§ Your task: Each line containing the word "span" must be copied from the material below.
** Information supplied follows **
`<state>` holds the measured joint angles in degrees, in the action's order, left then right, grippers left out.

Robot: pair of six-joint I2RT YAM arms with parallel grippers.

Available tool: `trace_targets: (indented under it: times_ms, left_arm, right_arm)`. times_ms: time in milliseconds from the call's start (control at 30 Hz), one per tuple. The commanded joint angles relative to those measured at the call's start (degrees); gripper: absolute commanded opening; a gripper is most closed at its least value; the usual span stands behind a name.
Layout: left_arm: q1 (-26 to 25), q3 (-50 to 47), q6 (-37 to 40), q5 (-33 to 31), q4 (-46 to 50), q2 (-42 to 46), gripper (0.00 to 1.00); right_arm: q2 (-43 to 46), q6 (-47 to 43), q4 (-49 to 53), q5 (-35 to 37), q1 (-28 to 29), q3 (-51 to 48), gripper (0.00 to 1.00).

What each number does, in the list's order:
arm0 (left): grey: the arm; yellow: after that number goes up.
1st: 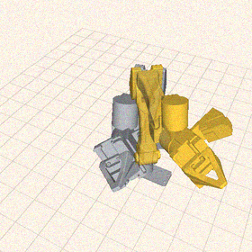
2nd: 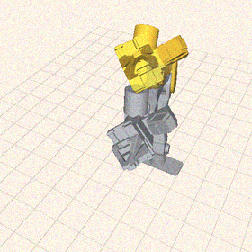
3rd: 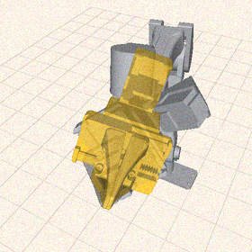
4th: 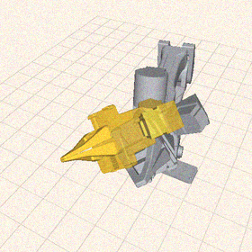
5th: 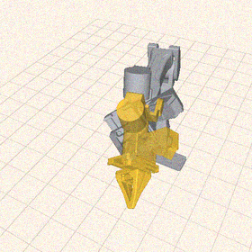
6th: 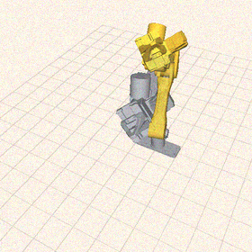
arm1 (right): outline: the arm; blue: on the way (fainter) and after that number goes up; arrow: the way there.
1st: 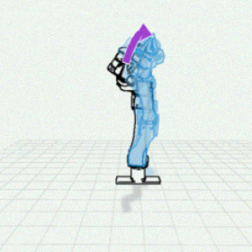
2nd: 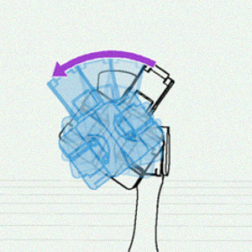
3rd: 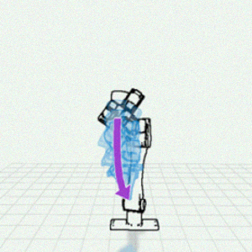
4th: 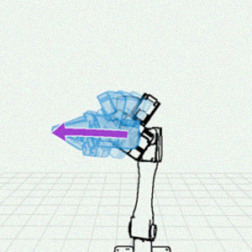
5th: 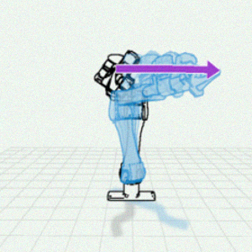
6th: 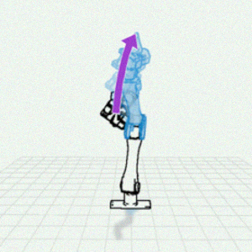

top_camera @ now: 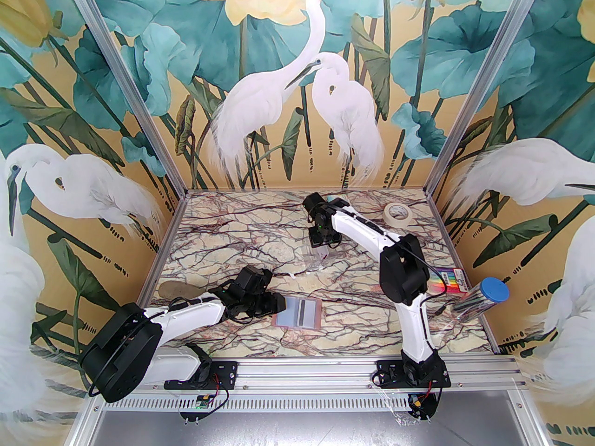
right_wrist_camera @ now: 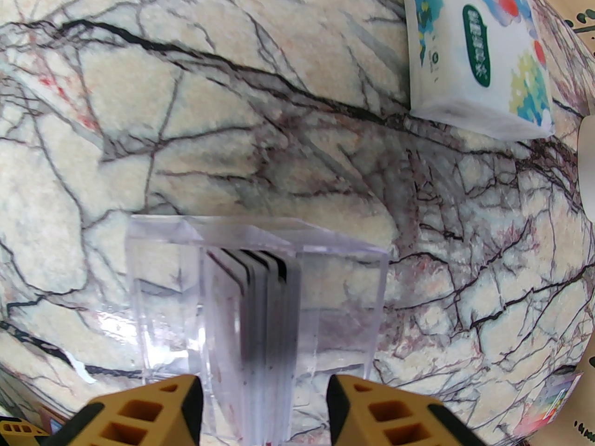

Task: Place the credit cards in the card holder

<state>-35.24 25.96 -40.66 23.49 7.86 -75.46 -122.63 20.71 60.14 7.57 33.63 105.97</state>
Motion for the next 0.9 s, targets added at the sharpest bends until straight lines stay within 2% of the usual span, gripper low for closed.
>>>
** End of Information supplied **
§ Problem solution:
Available tool: `trace_targets: (indented under it: times_ms, left_arm, right_arm)`. times_ms: time in milliseconds from the call's start (control at 30 Hz), one per tuple. The commanded joint angles relative to those measured at the call's start (degrees); gripper: absolute commanded opening; a gripper is most closed at its least value; the usual span stands behind a name.
Motion for the next 0.9 s, targets added at the sharpest bends until straight lines stay within 2% of the usual span, gripper low for closed.

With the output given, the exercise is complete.